IOP celebrates new teacher training scholars

13 September 2016

Maintaining a work–life balance, using others’ teaching resources and asking for students’ feedback were among the pieces of advice given to 69 of the IOP’s newest teacher training scholars at a celebration event held on 10 September.

IOP celebrates new teacher training scholars

Scholars gathered at Royal Institute of British Architects in London for the first of two annual events celebrating the year’s successful candidates. The second of this year’s events will take place in Manchester on 17 September.

Scholarships are funded by the Department for Education and scholars are selected in a competitive process to receive £30,000 of funding as well as mentoring support and IOP membership during their training year. The Institute offered scholarships to 145 candidates for 2016/7.

The pair of celebration events are held each year, giving scholars the opportunity to meet the mentor assigned to them for their training year, hear some of the experiences of previous scholars, and get advice from other IOP education staff.

One of last year’s scholars, Ingrid Flynn (pictured above), returned to share some of what she’d learned during her training year and to give scholars about to embark upon teacher training an idea of what to expect.

Flynn advised scholars to make the most of the support on offer to them, particularly the masterclass sessions. “If you spend a weekend marking year 7 homework, you’re not going to remember that weekend, but you’ll remember the masterclass sessions for years to come.”

Flynn added that she recommended using available teaching resources, not taking work home, and asking for students’ feedback. “Ask them what they thought – the best bits and the worst bits,” she said. “It’s so valuable because they’ll say things you’ve never thought of.”

IOP celebrates new teacher training scholars

IOP head of education Charles Tracy (pictured left) had welcomed scholars to the event by sharing some thoughts on physics education, emphasising the cultural entitlement of all children to have a high-quality education in physics and the opportunity to experience what it is to think as a physicist.

Tracy noted that physics teachers are central to students’ experiences of physics in schools, and that the conception of science as a subject, with the loss of a separate identity for physics, led to a decline in specialist physics teachers and lower uptake at A-level. He said: “Scholarships are an attempt – and so far a successful one – to recruit more specialists and improve the experience that children have.”

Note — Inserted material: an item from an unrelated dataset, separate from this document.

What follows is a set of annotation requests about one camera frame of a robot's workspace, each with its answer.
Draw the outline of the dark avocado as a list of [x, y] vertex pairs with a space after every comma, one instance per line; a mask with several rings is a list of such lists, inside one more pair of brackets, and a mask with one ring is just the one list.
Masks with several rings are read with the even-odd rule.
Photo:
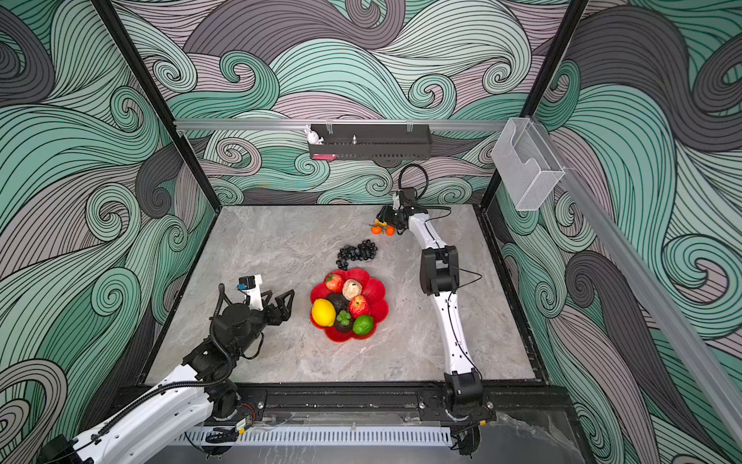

Tracy said that the inclusion of IOP membership in scholars’ support for their training year makes them members of the same organisation as people such as Professor Peter Higgs. “Teaching physics is doing physics,” he said, adding that scholars are contributing enormously by educating the next generation. “We are teaching children about the world, what it’s made of, and how those constituents behave. They’re going to see the world differently because of the things you do with them.”

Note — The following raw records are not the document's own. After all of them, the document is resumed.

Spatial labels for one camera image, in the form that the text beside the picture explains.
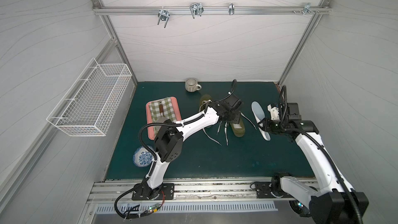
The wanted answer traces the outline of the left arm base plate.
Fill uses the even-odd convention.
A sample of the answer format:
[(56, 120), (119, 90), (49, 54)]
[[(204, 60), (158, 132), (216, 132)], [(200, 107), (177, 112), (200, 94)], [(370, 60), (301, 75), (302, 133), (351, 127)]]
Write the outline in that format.
[(131, 199), (133, 201), (146, 200), (173, 200), (175, 184), (163, 183), (160, 186), (152, 189), (148, 183), (136, 184), (132, 191)]

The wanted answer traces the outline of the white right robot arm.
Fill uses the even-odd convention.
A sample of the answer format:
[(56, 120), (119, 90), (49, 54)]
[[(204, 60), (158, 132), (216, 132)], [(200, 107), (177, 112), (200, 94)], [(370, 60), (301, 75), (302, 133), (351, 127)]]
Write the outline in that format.
[(342, 175), (326, 150), (316, 125), (310, 120), (302, 120), (298, 104), (269, 105), (269, 118), (258, 102), (252, 102), (251, 109), (265, 140), (270, 141), (272, 134), (278, 134), (296, 143), (319, 185), (316, 190), (289, 173), (277, 173), (269, 185), (272, 195), (276, 198), (292, 196), (292, 209), (298, 215), (311, 217), (316, 224), (363, 223), (368, 198), (365, 193), (356, 191)]

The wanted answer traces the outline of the olive green shoe white laces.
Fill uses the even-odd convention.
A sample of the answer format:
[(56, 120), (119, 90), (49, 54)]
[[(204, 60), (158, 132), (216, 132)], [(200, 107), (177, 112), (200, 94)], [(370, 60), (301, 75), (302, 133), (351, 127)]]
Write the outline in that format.
[[(212, 97), (209, 94), (203, 95), (200, 98), (200, 102), (199, 102), (199, 112), (202, 112), (205, 110), (205, 107), (207, 106), (208, 103), (210, 103), (212, 101)], [(207, 136), (207, 138), (209, 138), (211, 141), (215, 142), (218, 145), (221, 145), (217, 140), (213, 139), (212, 137), (210, 137), (205, 129), (202, 129), (202, 131), (204, 132), (204, 134)]]

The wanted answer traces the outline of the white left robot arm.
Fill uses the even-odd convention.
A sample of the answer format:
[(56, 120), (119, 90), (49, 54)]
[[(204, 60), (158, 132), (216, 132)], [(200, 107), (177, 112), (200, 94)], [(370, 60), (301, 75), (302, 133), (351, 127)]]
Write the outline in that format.
[[(221, 121), (238, 124), (242, 105), (242, 100), (230, 93), (220, 100), (206, 102), (202, 111), (184, 120), (172, 122), (167, 119), (143, 126), (138, 133), (138, 140), (153, 156), (150, 170), (143, 179), (144, 186), (154, 191), (163, 184), (169, 164), (178, 158), (183, 142), (190, 136)], [(159, 126), (160, 130), (154, 139), (155, 149), (152, 150), (145, 144), (142, 135), (149, 127), (155, 126)]]

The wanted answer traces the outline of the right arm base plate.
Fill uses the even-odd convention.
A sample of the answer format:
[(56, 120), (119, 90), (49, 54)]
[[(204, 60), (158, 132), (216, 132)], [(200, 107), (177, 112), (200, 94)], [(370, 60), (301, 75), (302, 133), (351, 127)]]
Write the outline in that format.
[(293, 197), (285, 193), (281, 192), (273, 192), (271, 188), (271, 182), (264, 181), (254, 181), (250, 184), (250, 189), (255, 192), (257, 199), (292, 199)]

Tracy said that scholars will learn more physics in the next few years than in their lives to date, and go on to innovate – and perhaps become mentors themselves. He said that they won’t stop learning until they stop being teachers, and will constantly be thinking about why they’re doing something and how they could do it better.

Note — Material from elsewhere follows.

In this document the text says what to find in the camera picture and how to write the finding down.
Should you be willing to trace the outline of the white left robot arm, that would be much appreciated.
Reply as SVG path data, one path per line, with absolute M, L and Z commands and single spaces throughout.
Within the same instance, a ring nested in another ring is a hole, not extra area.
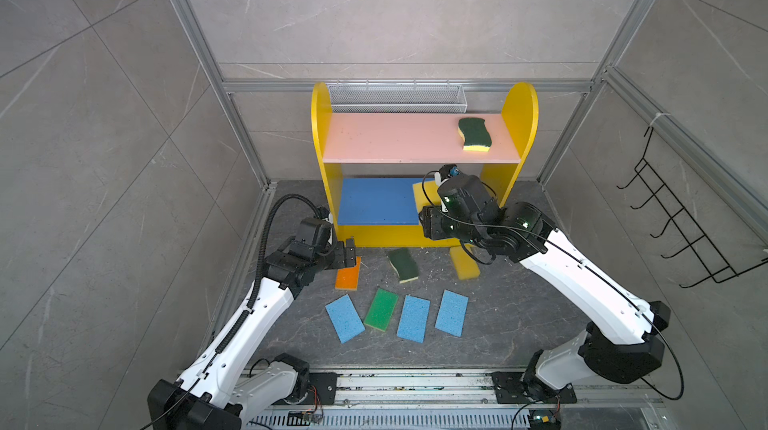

IOP celebrates new teacher training scholars

IOP teaching and learning coach (TLC) Lawrence Cattermole (pictured left) discussed the mentoring support that scholars will get and the nature of the relationship between scholars and their mentors. Comparing his role to one of an uncle or godparent, he said that mentors are somewhat peripheral but are there to offer support. Unlike others such as school or university tutors, they’re not doing any assessment of scholars, he added.

Cattermole and other TLCs gave numerous examples of specific ways in which mentors had supported scholars in the past, from helping to find them jobs to putting together groups of physics teachers in the same area who were at a similar career level. On mentors’ capacity to support scholars he said: “There’s as much pedagogical firepower in this room right now as you’ll find in the country. Collectively we’re pretty good actually.”

Cattermole noted that one question common among scientists is “how do we know that?”, and that this also applies to teaching. “You don’t know you’re teaching unless the kids are learning,” he said. To illustrate this, he showed scholars some basics of the alphabet in British Sign Language and had them sign responses to some physics questions – a technique he suggests is useful in the classroom as a quick checkup at the end of lessons.

IOP celebrates new teacher training scholars

Later in the day, scholars carried out a practical activity by dividing into groups for balloon-rocket races.

Speaking after the event, IOP marketing executive Nicole Averiss, who organised the celebration days, said: “This event has been a thoroughly enjoyable opportunity for the IOP education team to get to know the scholars, celebrate their successes and begin to build a supportive relationship that will extend far beyond their teacher training year.

"We wish them the best of luck over the next 12 months and look forward to working with them as they embark on their physics teaching careers.”

• IOP Teacher Training Scholarships are funded by the DfE and mentoring for scholars is currently provided through the IOP’s Stimulating Physics Network, which is also funded by the DfE.